Three other institutes in Britain have licences to extract stem cells from human embryos to research the possibility of using them to treat disorders such as Parkinson's disease, but the Roslin is the first to have a licence to generate human embryos by parthenogenesis.
In normal sexual reproduction, an egg or sperm loses half of its chromosomes so that when the two come together during fertilisation the full number is restored in the resulting embryo. In parthenogenesis, an unfertilised human egg is tricked into keeping the set of chromosomes that it would have otherwise lost. The result is an embryo that retains the full set of maternal DNA.
This year, it was reported that an American biotech company called Stemron had grown parthenogenetic human embryos. A spokeswoman for the HFEA said that the Roslin first got its parthenogenesis licence in June 2002, but only after an article in The Independent did the information became public. The HFEA denied that it was unduly secretive, saying it had a duty of confidentiality onlicence applications until they were granted.

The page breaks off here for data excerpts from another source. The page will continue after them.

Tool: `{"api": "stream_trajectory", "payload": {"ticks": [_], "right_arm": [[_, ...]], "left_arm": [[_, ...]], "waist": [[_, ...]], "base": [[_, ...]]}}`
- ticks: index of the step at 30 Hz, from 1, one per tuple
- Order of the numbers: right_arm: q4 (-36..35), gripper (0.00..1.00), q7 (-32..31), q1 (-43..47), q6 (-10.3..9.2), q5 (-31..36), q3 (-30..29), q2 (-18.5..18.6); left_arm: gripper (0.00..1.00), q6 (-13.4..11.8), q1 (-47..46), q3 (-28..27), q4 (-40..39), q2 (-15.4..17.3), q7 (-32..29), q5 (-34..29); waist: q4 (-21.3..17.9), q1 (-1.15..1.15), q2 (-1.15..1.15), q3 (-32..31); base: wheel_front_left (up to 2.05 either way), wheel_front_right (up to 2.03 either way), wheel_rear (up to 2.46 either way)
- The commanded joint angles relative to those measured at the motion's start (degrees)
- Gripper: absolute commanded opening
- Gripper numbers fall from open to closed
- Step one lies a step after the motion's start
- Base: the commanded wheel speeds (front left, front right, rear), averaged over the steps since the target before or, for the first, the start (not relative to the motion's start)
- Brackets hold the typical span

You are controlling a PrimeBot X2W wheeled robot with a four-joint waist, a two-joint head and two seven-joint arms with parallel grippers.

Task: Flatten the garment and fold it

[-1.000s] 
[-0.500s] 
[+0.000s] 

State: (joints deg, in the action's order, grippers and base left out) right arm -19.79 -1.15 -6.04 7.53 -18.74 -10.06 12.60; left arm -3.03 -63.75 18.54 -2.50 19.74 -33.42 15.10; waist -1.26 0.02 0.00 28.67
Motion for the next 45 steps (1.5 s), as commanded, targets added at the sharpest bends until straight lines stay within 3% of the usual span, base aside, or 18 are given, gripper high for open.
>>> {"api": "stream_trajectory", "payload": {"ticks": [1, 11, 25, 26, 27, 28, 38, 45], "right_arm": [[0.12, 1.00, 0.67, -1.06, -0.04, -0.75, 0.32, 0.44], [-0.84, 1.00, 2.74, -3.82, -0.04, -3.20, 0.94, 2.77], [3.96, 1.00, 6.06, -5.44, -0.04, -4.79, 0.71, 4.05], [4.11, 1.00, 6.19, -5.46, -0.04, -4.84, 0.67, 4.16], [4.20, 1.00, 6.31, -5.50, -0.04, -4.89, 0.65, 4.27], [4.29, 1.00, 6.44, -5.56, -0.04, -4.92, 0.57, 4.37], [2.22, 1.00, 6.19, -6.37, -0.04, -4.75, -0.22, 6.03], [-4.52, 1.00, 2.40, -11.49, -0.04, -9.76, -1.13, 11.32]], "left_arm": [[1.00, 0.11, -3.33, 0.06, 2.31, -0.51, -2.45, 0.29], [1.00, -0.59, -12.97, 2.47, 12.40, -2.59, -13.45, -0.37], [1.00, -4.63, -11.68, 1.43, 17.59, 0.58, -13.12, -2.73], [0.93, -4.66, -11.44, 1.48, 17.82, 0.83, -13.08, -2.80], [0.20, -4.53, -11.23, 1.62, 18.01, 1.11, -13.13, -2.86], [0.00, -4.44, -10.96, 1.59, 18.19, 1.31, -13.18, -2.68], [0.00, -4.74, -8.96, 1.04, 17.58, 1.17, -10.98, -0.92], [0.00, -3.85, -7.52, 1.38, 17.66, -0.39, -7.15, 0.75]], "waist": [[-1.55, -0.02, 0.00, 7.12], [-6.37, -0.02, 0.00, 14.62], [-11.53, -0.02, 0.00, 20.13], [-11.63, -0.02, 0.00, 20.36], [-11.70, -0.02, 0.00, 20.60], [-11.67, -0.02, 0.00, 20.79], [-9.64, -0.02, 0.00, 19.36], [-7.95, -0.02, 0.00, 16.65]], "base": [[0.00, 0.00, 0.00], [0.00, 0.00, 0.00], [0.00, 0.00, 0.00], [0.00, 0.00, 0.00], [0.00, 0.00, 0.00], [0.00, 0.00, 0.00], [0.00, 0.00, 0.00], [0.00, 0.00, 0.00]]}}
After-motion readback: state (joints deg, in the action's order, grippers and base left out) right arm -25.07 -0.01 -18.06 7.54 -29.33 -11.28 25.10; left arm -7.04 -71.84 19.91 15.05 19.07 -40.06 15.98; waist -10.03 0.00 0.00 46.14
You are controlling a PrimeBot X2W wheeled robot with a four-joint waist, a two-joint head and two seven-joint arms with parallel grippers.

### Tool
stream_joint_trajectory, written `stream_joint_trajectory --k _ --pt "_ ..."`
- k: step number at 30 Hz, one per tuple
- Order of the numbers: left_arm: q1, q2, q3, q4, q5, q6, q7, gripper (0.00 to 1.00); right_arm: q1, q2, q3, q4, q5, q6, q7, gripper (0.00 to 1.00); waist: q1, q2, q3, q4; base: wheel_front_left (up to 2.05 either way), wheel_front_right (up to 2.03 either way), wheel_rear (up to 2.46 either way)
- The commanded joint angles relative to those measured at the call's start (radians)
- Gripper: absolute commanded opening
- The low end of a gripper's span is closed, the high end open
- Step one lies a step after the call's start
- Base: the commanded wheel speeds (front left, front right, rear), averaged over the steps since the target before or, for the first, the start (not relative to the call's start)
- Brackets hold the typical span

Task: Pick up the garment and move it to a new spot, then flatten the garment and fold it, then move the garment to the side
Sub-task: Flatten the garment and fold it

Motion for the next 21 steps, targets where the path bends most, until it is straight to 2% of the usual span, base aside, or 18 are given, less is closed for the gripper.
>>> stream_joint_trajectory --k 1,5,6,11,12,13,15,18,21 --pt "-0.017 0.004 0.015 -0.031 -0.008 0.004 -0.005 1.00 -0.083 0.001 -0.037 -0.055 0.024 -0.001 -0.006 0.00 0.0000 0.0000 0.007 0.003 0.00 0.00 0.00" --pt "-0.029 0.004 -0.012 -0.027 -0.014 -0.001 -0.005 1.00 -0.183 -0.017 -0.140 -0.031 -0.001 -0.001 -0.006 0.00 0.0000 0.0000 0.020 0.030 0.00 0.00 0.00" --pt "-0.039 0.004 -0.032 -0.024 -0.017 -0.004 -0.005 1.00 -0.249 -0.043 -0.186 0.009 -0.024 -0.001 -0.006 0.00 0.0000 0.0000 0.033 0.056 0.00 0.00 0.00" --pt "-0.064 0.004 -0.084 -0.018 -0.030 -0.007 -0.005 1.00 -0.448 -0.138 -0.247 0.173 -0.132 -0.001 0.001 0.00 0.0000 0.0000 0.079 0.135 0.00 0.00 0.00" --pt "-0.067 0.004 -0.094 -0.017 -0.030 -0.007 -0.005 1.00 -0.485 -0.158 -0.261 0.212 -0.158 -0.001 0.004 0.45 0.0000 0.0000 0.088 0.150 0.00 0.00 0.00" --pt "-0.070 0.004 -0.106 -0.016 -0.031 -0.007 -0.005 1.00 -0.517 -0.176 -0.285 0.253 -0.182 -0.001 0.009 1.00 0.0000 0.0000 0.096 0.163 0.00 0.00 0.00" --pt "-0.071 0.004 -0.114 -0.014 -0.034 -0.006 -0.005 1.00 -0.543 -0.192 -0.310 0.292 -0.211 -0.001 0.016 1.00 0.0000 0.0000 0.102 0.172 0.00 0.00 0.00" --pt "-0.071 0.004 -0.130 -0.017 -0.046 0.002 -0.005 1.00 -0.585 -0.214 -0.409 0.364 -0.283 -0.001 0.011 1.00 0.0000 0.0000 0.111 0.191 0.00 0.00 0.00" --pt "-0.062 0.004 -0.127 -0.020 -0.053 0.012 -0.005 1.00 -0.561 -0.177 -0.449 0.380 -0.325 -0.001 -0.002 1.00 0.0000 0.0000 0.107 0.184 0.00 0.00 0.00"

Although it might be possible to extract stem cells from parthenogenetic embryos, their usefulness is questionable because they will consist entirely of maternal DNA. It would also be impossible to use this technique to generate a man's stem cells. A technique that could overcome this is cell nuclear replacement - or therapeutic cloning - where empty eggs cells are filled with a cell nucleus taken from the skin of a man or woman to generate a true embryonic clone.
The HFEA said it had not yet received a formal application to conduct that sort of research, but The Independent has learnt that at least one institute is in the final stages of negotiating criteria to apply for such a licence.
One scientist close to the authority said: "[Nuclear transfer is] moving at an incredibly rapid speed and I would envisage a number of applications for cell nuclear transfer coming along in the next few months."